O que é necessário fazer? […] Os governos deveriam celebrar um acordo internacional para acabar com paraísos fiscais como o Panamá e impor sanções económicas contra eles se não acabarem.  Mais importante ainda, os operadores de elisão fiscal têm de ser fechados.  Precisamos de tornar pública a propriedade e controlo dos bancos e das instituições financeiras que dominam o globo, que encorajam e fornecem serviços para os ricos e a elite corrupta (como se revela em escândalo atrás de escândalo).
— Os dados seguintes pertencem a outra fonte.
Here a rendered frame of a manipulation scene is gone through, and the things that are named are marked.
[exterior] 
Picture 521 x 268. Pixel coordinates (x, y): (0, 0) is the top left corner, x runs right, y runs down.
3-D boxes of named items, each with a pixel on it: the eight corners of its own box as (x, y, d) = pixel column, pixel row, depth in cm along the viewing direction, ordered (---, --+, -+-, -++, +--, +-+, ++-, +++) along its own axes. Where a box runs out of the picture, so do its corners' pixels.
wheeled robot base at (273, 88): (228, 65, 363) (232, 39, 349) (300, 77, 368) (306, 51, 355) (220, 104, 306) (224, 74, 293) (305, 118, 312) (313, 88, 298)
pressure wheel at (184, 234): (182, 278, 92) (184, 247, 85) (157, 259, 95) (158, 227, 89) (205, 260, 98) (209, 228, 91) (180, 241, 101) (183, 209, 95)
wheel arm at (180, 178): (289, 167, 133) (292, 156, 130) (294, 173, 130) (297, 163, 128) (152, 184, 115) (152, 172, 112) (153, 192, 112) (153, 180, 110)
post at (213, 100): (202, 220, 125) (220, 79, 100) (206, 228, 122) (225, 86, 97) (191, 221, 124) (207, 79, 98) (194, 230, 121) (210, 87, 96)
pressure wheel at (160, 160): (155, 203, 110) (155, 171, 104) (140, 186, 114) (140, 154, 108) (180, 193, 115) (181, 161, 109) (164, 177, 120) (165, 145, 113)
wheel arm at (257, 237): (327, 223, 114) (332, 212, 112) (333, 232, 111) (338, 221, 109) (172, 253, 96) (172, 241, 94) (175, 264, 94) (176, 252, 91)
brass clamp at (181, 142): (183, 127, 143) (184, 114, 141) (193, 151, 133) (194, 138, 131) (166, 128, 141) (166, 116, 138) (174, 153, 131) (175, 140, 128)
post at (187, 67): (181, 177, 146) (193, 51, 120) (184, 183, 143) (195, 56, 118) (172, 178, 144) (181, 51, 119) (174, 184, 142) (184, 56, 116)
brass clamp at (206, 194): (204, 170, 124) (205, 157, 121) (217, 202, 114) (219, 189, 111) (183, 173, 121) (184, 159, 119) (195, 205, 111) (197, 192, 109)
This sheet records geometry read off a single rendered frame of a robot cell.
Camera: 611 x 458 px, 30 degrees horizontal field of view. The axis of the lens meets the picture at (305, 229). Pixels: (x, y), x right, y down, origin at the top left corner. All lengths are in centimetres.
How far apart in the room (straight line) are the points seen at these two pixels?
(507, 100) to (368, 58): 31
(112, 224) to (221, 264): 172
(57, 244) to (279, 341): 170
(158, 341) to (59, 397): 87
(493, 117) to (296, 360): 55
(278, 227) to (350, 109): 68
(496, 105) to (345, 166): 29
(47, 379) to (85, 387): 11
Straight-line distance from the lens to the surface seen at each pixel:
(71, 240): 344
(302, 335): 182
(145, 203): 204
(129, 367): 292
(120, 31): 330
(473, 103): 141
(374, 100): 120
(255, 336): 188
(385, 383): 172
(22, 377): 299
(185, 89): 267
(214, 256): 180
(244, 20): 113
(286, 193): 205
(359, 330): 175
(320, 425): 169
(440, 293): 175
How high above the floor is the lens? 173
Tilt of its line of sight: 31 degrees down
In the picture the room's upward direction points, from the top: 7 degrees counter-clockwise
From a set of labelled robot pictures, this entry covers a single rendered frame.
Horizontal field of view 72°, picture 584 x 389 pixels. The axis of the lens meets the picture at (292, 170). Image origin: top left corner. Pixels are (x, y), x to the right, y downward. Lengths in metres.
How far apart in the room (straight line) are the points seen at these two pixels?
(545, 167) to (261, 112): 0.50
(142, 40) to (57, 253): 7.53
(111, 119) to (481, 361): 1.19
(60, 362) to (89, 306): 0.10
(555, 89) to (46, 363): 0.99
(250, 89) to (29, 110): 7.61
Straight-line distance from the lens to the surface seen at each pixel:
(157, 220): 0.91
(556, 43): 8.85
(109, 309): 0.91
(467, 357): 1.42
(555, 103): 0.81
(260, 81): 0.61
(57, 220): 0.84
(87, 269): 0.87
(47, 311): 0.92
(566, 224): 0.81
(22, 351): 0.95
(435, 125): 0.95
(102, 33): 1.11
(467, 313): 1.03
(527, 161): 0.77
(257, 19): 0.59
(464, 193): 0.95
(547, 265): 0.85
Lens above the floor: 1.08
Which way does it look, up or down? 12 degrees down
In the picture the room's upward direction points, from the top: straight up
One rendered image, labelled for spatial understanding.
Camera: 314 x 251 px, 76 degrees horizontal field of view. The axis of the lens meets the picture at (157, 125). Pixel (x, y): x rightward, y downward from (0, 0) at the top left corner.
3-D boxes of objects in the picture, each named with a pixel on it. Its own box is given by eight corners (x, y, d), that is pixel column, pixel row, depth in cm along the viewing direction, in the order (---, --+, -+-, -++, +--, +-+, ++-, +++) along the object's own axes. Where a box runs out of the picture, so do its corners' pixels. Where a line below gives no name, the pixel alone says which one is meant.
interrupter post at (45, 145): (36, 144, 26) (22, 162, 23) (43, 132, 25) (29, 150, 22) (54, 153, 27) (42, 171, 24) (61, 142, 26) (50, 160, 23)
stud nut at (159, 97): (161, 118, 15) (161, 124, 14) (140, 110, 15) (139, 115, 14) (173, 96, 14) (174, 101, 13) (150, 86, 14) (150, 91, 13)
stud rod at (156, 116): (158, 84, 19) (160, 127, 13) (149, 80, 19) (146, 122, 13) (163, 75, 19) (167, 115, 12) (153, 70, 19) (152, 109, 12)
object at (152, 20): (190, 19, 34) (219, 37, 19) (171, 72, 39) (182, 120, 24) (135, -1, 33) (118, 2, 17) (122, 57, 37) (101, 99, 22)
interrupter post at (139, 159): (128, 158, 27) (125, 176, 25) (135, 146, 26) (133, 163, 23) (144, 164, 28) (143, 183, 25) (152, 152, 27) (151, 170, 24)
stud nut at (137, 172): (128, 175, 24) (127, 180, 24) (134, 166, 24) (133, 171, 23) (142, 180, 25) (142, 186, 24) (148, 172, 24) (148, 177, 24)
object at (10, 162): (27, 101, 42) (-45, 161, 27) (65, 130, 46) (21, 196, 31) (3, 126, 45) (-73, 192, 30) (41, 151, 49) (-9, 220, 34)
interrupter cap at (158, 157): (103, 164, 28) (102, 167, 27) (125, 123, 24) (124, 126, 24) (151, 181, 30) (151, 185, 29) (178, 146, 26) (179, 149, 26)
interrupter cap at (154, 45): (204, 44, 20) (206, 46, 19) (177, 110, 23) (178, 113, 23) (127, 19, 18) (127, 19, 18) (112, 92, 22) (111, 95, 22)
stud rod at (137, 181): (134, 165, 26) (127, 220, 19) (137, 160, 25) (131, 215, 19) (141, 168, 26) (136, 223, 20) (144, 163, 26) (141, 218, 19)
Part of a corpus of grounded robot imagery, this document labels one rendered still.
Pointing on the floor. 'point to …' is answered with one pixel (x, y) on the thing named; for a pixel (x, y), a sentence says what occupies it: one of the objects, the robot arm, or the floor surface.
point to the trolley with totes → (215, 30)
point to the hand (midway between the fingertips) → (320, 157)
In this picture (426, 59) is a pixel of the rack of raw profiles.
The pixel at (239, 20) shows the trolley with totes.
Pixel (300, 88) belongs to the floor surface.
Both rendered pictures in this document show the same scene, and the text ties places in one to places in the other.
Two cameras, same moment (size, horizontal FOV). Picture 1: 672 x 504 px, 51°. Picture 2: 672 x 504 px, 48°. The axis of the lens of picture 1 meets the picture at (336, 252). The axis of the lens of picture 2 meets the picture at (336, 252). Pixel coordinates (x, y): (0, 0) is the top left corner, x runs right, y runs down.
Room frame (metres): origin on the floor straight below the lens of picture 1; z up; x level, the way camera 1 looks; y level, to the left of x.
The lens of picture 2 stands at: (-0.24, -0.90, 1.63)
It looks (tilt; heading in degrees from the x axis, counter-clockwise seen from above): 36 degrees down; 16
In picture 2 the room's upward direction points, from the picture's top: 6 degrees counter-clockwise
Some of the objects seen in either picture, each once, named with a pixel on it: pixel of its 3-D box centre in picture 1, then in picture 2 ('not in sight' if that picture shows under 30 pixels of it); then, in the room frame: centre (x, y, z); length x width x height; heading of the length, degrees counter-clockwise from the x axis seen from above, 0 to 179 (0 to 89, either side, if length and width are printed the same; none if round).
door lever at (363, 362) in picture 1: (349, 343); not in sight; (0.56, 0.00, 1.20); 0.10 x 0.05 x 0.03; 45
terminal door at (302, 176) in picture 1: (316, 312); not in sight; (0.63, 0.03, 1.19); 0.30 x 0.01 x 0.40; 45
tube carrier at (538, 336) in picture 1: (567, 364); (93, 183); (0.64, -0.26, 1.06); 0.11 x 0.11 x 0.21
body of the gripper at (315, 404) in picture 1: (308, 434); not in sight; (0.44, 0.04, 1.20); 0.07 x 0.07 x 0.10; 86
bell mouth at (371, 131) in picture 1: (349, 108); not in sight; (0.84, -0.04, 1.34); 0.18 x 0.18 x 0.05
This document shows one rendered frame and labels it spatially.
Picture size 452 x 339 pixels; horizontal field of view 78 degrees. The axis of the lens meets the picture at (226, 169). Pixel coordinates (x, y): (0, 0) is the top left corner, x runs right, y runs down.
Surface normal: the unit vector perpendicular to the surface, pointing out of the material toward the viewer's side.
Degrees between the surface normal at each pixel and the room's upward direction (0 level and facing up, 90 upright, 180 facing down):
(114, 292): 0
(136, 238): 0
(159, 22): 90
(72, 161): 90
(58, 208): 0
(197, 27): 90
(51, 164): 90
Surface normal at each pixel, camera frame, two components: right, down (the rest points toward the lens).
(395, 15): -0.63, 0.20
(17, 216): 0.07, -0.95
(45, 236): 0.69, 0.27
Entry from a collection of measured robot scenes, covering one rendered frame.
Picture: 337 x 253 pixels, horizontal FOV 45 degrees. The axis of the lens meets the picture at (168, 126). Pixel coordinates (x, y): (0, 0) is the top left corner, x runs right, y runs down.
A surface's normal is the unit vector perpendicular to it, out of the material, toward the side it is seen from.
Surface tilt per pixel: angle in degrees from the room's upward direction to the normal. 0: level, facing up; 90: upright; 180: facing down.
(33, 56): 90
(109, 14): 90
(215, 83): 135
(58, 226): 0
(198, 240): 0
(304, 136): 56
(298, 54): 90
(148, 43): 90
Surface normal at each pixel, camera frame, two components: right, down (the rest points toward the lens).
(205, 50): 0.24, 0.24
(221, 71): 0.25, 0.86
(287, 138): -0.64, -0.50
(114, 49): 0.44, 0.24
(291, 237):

Isto não só proporcionaria rendimento extra de impostos para as necessidades do povo em serviços públicos e em investimento, mas permitiria ainda converter a banca e serviços finaceiros num serviço público proporcionando crédito para investimento.
   
Claro que tais medidas terão uma oposição vigorosa da maioria dos actuais governos e dos seus ricos apoiantes, e serão ignoradas pela maioria de movimentos da oposição de esquerda.  Mas sem essas medidas a história do Panamá irá continuar.
   

[1] Omitimos na tradução dois curtos trechos finais (assinalados com [...]) de interesse muito reduzido para o leitor português.